Your goal >> For the entries below, the result should be an exact transcription of the lines from the one with "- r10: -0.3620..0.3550" up to and including the one with "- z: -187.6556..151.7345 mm", and only those.

Dataset records
_ _ _ _ _
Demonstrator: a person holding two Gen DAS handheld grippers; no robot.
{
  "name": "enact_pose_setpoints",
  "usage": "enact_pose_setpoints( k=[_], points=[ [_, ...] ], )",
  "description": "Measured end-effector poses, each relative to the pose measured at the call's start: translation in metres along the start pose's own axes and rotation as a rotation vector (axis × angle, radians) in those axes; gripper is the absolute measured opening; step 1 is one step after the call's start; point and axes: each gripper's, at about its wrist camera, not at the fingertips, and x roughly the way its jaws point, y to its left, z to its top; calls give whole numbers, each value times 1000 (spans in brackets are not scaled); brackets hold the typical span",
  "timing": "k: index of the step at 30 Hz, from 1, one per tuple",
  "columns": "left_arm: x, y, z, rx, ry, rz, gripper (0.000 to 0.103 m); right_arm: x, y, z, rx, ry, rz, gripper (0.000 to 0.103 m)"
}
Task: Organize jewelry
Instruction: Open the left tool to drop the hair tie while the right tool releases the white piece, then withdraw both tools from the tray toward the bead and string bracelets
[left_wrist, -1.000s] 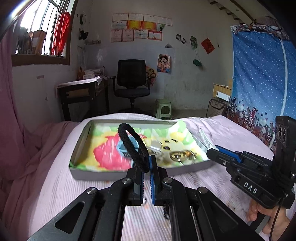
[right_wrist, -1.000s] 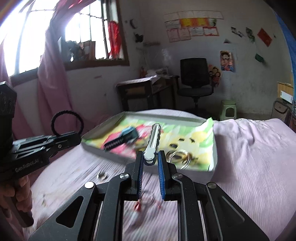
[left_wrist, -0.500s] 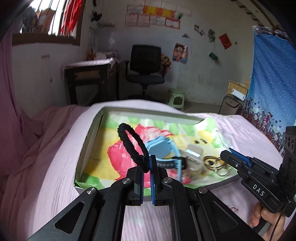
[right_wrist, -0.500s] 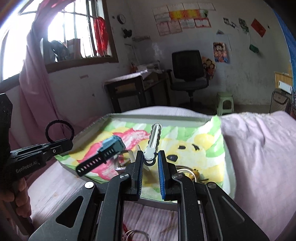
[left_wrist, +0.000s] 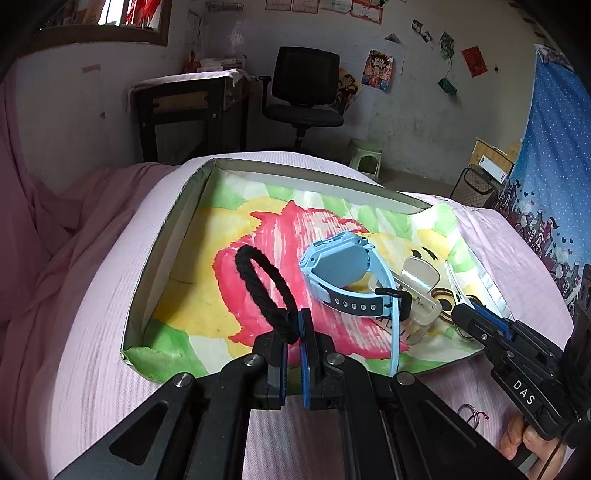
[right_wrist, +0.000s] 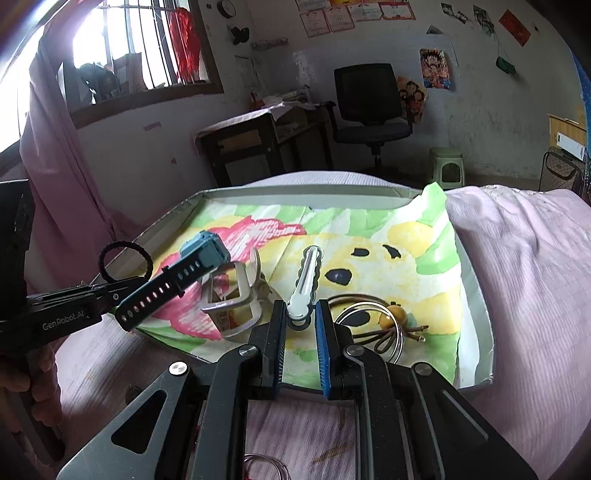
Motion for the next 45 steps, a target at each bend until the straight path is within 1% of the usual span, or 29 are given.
enact_pose_setpoints(
  k=[3, 10, 13, 14, 15, 16, 17, 18, 19, 21, 22, 24, 25, 26, 27, 28, 32, 34, 36, 37, 38, 40, 42, 45],
  points=[
    [0, -1, -1, 3, 6, 5, 6, 2, -1, 0, 5, 13, 1, 14],
    [-6, -2, -4, 5, -11, 13, 6, 1, -2, -2, 14, 17, 4, 14],
    [-12, -2, -6, 1, -23, 13, 8, -3, -2, -1, 17, 4, 3, 17],
    [-15, -2, -8, -2, -32, 14, 9, -7, -2, -1, 15, -5, 1, 21],
    [-19, -2, -9, -5, -40, 13, 12, -9, -2, 0, 13, -11, -1, 26],
    [-21, -2, -10, -6, -46, 10, 23, -14, -1, -1, 9, -24, -5, 29],
    [-25, -2, -12, -5, -58, 8, 30, -18, 0, -1, 5, -35, -8, 34],
    [-30, -3, -14, -3, -77, 13, 45, -22, 1, -1, 1, -44, -10, 36],
    [-35, -3, -16, -1, -96, 19, 54, -28, 3, -1, -6, -59, -15, 37],
    [-46, -5, -19, 11, -137, 27, 54, -38, 3, -1, -15, -76, -20, 38],
    [-49, -6, -20, 14, -142, 26, 54, -43, 3, -1, -18, -85, -21, 40],
    [-56, -7, -24, 14, -155, 26, 55, -53, 4, 0, -20, -104, -29, 47],
    [-60, -8, -26, 12, -163, 24, 57, -59, 4, 0, -20, -115, -34, 47],
    [-63, -8, -29, 7, -171, 21, 59, -64, 4, -1, -19, -126, -38, 50],
    [-67, -7, -31, 1, -180, 19, 67, -68, 4, -1, -18, -131, -41, 54],
    [-70, -7, -34, -4, -189, 20, 73, -72, 4, -1, -20, -138, -44, 56],
    [-86, -6, -46, -15, -238, 24, 85, -93, 6, -7, -37, -175, -48, 72],
    [-94, -7, -53, -20, -261, 22, 92, -100, 8, -9, -49, -193, -50, 77],
    [-104, -8, -60, -20, -287, 20, 97, -109, 11, -12, -60, -216, -50, 88],
    [-107, -9, -63, -20, -297, 22, 99, -115, 12, -14, -65, -228, -45, 91],
    [-112, -9, -67, -22, -310, 23, 100, -119, 12, -16, -68, -241, -41, 94],
    [-119, -9, -74, -23, -328, 21, 102, -127, 14, -19, -69, -260, -34, 96],
    [-126, -10, -81, -24, -347, 22, 103, -135, 15, -22, -72, -273, -28, 101],
    [-134, -11, -90, -21, -364, 25, 103, -144, 17, -29, -70, -288, -24, 102]
  ],
)
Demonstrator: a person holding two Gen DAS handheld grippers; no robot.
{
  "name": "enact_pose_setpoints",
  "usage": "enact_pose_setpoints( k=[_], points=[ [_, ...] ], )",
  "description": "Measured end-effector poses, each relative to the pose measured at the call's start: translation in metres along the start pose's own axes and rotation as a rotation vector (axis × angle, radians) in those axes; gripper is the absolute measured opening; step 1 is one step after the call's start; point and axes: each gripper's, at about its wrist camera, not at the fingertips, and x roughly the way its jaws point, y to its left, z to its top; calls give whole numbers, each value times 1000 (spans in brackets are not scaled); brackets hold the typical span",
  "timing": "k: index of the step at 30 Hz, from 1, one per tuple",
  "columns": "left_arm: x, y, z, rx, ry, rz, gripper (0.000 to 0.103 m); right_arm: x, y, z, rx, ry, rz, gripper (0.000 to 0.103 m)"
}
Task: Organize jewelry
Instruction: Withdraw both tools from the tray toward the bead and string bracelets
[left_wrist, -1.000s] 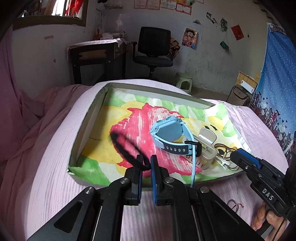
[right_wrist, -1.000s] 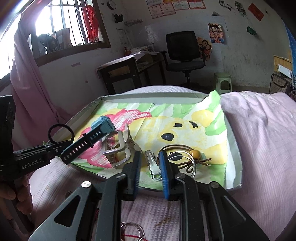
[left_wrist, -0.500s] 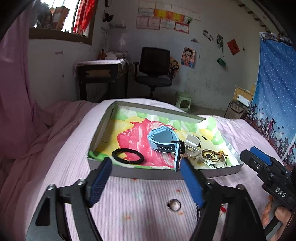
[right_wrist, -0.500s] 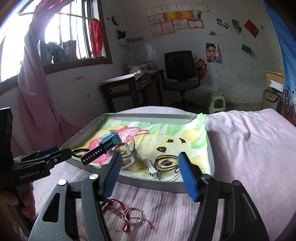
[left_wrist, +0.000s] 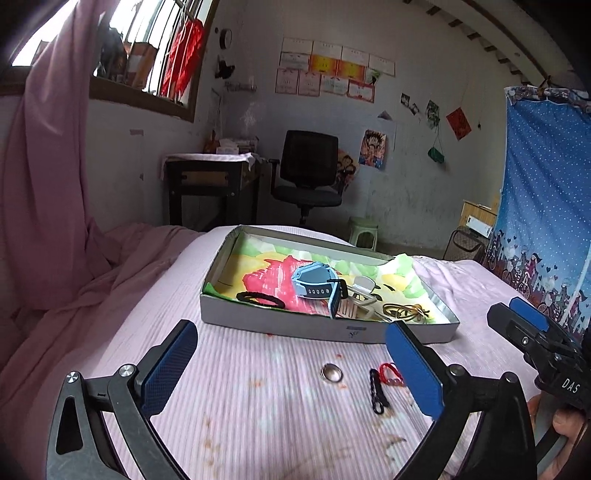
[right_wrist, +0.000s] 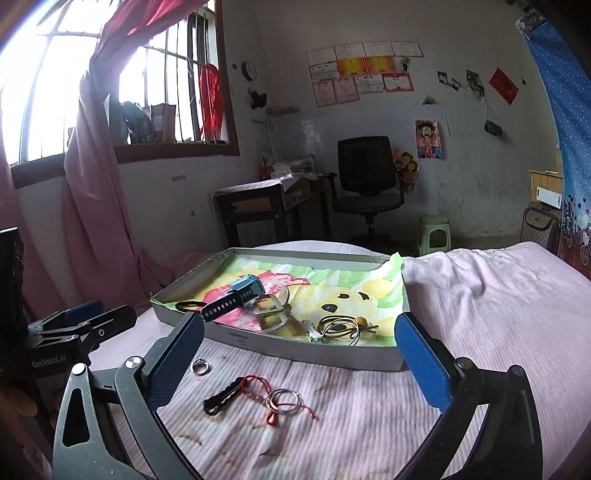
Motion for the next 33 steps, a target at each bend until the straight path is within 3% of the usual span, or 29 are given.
enact_pose_setpoints(
  k=[16, 26, 33],
  points=[
    [-33, -5, -29, 20, -2, 6, 103, -36, -1, -24, -9, 1, -16, 102],
    [-35, -4, -40, 24, 48, 6, 103, -43, -3, -36, -24, 33, -35, 102],
    [-25, -4, -45, 35, 124, 1, 103, -40, -9, -40, -14, 72, -40, 102]
  ],
)
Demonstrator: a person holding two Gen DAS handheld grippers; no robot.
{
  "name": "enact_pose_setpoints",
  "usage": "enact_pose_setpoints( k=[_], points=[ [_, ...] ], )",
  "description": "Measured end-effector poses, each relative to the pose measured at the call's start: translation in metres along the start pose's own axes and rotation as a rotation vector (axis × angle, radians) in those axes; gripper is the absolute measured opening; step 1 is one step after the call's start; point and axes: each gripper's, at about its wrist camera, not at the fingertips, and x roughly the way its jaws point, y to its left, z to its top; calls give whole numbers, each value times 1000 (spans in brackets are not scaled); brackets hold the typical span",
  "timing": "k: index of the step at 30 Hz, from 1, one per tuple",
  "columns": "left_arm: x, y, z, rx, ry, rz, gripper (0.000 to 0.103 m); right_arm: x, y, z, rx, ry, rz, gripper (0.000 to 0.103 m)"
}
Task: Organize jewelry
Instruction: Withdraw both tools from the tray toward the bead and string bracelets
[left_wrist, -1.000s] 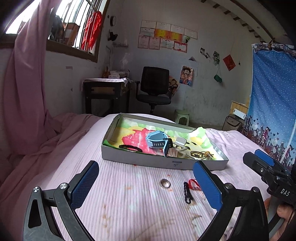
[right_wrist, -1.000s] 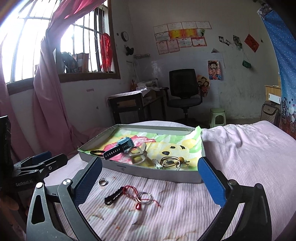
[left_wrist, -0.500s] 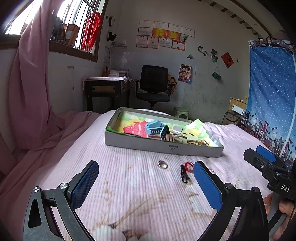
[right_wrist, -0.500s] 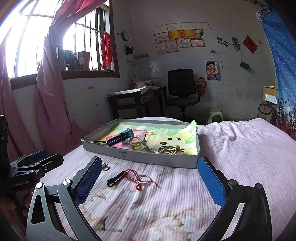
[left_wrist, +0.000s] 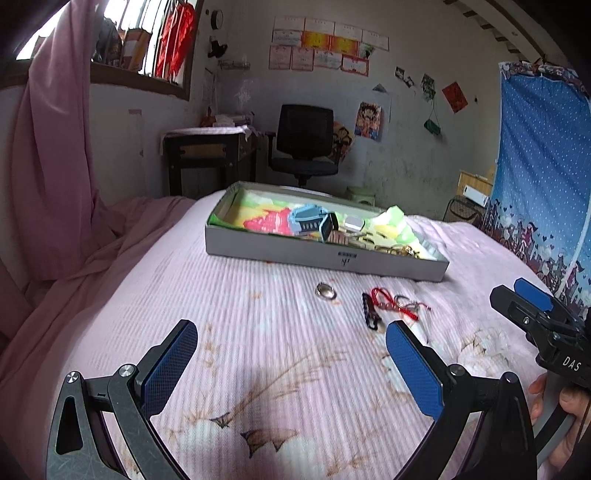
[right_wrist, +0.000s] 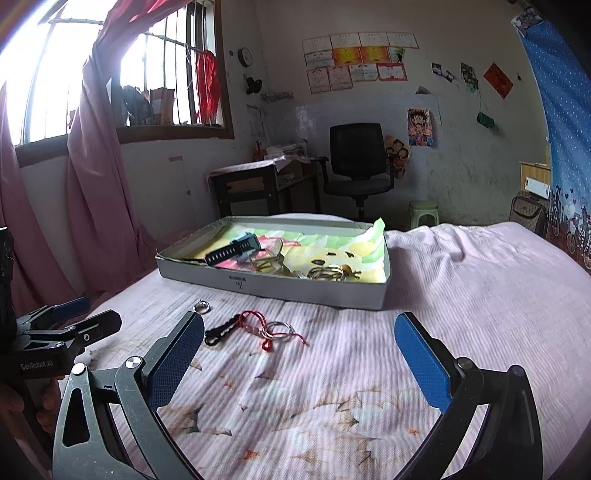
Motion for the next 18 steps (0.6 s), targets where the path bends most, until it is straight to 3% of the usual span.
enact_pose_setpoints(
  k=[13, 18],
  points=[
    [28, -8, 3, 47, 149, -19, 103, 23, -2, -8, -13, 140, -50, 102],
    [39, -11, 6, 69, 182, -58, 103, 32, -5, -9, 2, 183, -77, 102]
  ],
)
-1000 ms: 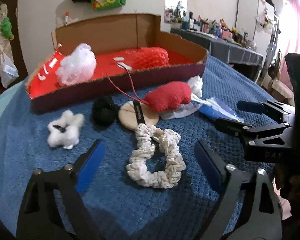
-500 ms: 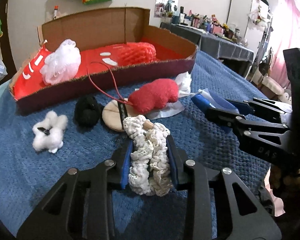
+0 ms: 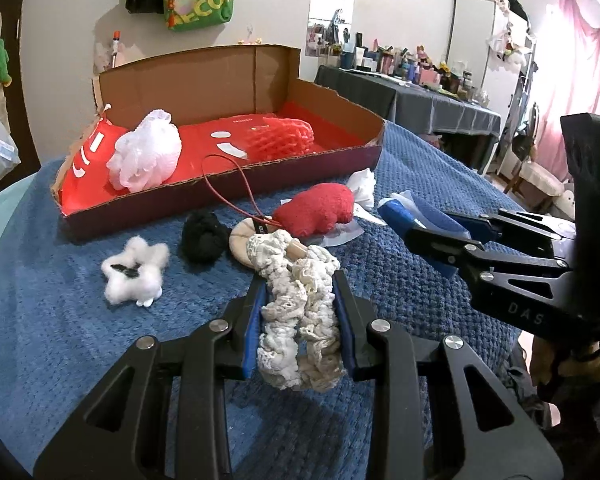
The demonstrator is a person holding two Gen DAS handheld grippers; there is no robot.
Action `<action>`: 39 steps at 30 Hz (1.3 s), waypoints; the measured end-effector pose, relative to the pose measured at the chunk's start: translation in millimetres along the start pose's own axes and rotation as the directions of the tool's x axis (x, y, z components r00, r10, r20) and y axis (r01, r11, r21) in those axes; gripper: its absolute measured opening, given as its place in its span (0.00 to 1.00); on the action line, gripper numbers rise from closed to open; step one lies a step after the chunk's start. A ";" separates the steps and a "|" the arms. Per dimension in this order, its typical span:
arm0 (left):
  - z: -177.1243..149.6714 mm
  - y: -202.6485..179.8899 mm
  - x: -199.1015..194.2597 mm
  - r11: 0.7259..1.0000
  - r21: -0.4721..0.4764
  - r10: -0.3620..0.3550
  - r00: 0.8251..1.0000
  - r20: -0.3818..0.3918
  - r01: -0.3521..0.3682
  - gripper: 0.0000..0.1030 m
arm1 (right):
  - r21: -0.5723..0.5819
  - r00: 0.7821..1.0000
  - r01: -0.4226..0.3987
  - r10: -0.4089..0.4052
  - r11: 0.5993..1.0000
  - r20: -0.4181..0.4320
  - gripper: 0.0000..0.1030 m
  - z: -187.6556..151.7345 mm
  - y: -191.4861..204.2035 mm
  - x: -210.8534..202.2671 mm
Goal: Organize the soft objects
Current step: 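Grasp the cream scrunchie with the left tool while the right tool grasps the blue cloth, then carry scrunchie and blue cloth into the box and open both tools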
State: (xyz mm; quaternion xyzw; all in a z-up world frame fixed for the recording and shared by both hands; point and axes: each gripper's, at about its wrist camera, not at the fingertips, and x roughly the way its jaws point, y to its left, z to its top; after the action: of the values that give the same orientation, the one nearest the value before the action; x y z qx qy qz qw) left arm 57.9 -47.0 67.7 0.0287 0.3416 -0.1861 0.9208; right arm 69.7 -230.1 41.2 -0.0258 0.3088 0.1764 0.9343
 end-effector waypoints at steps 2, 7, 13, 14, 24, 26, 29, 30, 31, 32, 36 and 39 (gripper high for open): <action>-0.6 1.4 -0.8 1.000 -0.002 0.000 1.000 0.001 0.000 0.29 | 0.004 1.000 0.000 0.000 1.000 0.003 0.32 -0.6 1.5 -0.9; -1.3 3.3 -3.0 1.000 -0.006 -0.001 1.000 0.005 0.001 0.29 | 0.012 1.000 0.002 -0.002 1.000 -0.001 0.32 -2.8 3.4 -0.2; 14.1 6.7 -7.1 1.000 -0.007 0.002 1.000 0.031 -0.002 0.29 | 0.014 1.000 -0.002 0.002 1.000 0.011 0.32 0.6 3.2 -1.6; 22.6 9.0 -8.2 1.000 -0.009 0.000 0.999 0.043 0.000 0.29 | 0.011 1.000 -0.001 0.001 1.000 0.017 0.32 4.1 2.9 -2.6; 115.3 34.0 30.3 0.998 0.058 0.003 0.999 0.044 -0.005 0.29 | -0.037 0.995 -0.002 0.006 0.999 0.101 0.32 96.3 -10.6 13.0; 133.5 40.9 52.7 0.997 0.076 0.011 1.000 0.000 -0.011 0.29 | -0.059 0.996 0.012 -0.006 0.998 0.094 0.32 118.2 -14.9 27.5; 150.1 51.7 81.9 0.997 0.072 0.013 0.997 -0.080 -0.007 0.29 | -0.073 1.000 0.012 -0.011 0.997 0.015 0.32 149.7 -25.9 64.5; 154.4 54.1 90.9 0.996 0.081 0.029 0.995 -0.100 -0.021 0.29 | -0.068 1.000 0.012 -0.013 0.998 -0.012 0.32 156.4 -29.3 74.9; 157.6 56.4 98.9 0.996 0.087 0.043 0.992 -0.116 -0.033 0.29 | -0.063 0.999 0.004 -0.007 0.998 -0.052 0.32 164.1 -33.8 88.7; 160.9 58.2 107.4 0.995 0.094 0.048 0.989 -0.140 -0.035 0.29 | -0.057 0.997 -0.006 0.002 0.998 -0.080 0.32 169.2 -36.6 98.6; 165.6 66.0 133.1 0.997 0.075 0.032 0.971 -0.236 -0.014 0.29 | -0.063 0.983 -0.001 -0.010 0.998 -0.185 0.32 184.4 -43.3 135.2; 165.7 68.0 149.4 0.996 0.084 0.055 0.957 -0.283 -0.033 0.29 | -0.068 0.967 -0.005 -0.012 0.998 -0.254 0.32 189.5 -43.3 154.5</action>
State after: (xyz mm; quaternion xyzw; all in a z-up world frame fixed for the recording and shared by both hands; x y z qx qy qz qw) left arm 289.2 -61.9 93.9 0.0987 0.4626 -0.1726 0.8640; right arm 307.7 -192.4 101.1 -0.0804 0.4196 0.1805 0.8859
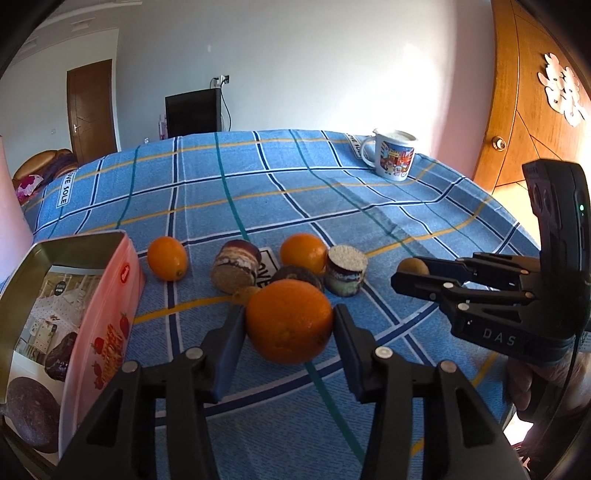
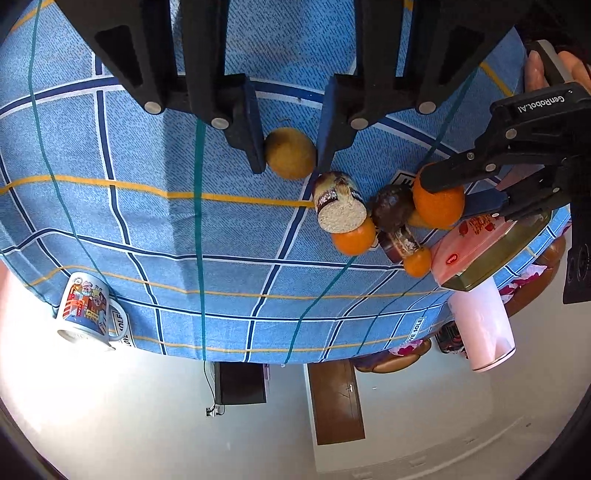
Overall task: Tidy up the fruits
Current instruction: 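Grasp the large orange with the left tool while the right tool grasps the yellow round fruit, then lift the orange and yellow fruit and carry them over the tin box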
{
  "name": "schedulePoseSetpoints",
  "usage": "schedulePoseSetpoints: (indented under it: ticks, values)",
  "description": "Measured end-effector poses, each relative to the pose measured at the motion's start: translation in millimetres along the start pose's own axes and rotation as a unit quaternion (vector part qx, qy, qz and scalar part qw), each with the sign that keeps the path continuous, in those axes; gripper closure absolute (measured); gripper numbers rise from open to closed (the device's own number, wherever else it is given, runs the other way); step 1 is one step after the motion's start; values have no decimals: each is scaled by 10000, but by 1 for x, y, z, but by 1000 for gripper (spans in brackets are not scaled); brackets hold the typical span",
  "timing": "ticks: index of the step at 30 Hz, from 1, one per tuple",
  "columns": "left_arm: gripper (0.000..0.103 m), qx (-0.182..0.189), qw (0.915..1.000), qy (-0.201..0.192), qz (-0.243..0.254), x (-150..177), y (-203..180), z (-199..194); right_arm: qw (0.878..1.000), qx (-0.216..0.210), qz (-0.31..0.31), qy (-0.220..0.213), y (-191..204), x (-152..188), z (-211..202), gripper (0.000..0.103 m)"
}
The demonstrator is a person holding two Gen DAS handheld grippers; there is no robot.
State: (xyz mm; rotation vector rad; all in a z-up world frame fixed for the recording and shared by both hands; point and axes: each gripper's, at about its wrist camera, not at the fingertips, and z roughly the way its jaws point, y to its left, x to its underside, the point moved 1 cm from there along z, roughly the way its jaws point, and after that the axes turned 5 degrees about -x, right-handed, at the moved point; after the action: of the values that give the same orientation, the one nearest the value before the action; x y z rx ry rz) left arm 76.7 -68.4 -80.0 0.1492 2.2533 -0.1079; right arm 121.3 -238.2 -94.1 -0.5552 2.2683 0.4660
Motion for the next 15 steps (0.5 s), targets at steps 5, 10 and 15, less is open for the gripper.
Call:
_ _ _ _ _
Task response >>
  - r10: -0.3620..0.3550
  - r00: 0.8251..1.0000
  - r20: -0.3818..0.3918
  - r01: -0.3521..0.3682
  - gripper: 0.0000..0.1030 m
arm1 (right):
  - r21: -0.5723..0.5819
  - r00: 0.7821..1.0000
  - r01: -0.4226..0.3987
  - r10: -0.4089..0.4052
  - r11: 0.5993..1.0000
  - r20: -0.4181..0.4320
  - gripper: 0.0000..0.1030 m
  - z: -187.6556..151.7345 mm

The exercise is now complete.